Teachers have a powerful impact on shaping developing children’s attitudes towards inclusion and cross-group friendships (Skinner & Meltzoff, 2019). Previous research has explored teachers’ comfort with discussing discrimination and how perpetuating bias impacts students (Kaufman et al., 2024). But how teachers approach discussion of intergroup exclusion among their students is less examined. For this project, our goal was to explore teachers’ reported strategies of addressing intergroup social exclusion in the classroom and the ways in which they perceive administrations support discussions of intergroup exclusion. Data were part of the Developing Inclusive Youth (DIY) program to examine teachers’ roles in supporting an intervention to reduce bias and increase intergroup friendships among children. A sample of 3rd, 4th, and 5th grade elementary school teachers (N = 51, 86% female, 76% White) in U.S. public schools in the Mid-Atlantic region took a pre and post test survey as a part of the DIY intervention. Our team of undergraduates developed a coding scheme to code and analyze teachers’ open-ended responses.
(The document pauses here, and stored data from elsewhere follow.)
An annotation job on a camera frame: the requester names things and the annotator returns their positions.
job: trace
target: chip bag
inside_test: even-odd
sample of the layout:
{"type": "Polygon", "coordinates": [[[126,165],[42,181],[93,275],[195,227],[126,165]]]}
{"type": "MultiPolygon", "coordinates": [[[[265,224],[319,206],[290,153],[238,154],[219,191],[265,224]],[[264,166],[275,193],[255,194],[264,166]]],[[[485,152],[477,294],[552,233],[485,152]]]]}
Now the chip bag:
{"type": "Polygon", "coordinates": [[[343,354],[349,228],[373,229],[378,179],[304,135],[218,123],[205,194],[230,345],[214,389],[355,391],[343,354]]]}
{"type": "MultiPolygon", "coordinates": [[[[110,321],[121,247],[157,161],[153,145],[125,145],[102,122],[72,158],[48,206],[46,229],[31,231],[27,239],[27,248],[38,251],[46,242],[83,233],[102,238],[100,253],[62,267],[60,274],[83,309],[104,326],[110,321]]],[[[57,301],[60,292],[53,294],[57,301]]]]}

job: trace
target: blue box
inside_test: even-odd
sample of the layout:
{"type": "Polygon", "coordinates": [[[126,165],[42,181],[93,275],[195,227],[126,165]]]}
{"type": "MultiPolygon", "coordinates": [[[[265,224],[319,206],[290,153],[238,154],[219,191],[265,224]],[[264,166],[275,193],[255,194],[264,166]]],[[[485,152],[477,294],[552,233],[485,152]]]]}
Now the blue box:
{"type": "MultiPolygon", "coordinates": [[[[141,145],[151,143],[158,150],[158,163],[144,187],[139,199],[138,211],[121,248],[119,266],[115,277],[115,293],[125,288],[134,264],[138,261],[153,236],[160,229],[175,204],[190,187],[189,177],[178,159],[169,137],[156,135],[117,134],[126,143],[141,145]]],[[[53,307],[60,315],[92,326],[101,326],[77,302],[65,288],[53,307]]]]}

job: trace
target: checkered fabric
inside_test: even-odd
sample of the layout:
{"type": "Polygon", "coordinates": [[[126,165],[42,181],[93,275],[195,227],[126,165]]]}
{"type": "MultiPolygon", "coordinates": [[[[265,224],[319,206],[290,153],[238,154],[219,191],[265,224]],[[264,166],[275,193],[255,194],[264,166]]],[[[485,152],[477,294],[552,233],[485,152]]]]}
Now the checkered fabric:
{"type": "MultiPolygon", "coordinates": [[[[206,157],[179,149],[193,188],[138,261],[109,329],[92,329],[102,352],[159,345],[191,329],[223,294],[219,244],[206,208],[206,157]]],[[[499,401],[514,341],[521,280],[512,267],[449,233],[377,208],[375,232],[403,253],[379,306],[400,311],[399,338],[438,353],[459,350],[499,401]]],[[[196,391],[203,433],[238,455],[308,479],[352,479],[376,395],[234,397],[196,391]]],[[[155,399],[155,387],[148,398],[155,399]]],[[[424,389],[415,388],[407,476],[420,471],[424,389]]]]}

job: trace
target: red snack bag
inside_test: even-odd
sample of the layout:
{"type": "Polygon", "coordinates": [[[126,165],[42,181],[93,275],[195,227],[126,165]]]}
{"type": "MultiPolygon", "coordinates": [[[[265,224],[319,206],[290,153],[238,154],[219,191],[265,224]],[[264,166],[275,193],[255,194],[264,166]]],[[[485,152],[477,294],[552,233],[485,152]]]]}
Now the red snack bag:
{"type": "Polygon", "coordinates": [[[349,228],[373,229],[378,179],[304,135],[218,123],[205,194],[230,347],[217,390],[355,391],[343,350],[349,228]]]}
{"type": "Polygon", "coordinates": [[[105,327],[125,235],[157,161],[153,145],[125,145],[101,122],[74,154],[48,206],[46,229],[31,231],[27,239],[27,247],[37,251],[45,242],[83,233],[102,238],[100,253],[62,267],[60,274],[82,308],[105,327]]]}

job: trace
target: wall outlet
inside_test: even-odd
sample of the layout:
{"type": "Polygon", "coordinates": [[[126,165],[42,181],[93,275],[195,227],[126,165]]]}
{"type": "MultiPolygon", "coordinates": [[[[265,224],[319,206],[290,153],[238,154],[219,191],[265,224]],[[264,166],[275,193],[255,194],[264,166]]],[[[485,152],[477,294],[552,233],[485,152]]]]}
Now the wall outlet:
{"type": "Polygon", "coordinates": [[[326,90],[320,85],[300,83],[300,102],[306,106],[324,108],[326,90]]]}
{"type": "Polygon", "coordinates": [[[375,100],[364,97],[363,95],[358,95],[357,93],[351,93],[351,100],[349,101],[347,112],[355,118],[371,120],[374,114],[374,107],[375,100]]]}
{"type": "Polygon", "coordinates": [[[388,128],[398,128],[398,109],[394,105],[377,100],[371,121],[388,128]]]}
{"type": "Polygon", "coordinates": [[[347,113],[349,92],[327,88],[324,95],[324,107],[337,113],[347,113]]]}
Teachers reported addressing social exclusion by disseminating moral and prosocial principles to the entire class more often than speaking to individual students, yet they reported facilitating group discussion on the topic less than any other approach. And teachers cited professional development as administrations’ primary contribution. These results suggest teachers treat exclusion at the group level but aren’t trained to facilitate group conversations. This knowledge of teachers’ approaches and administrative support can inform future school interventions.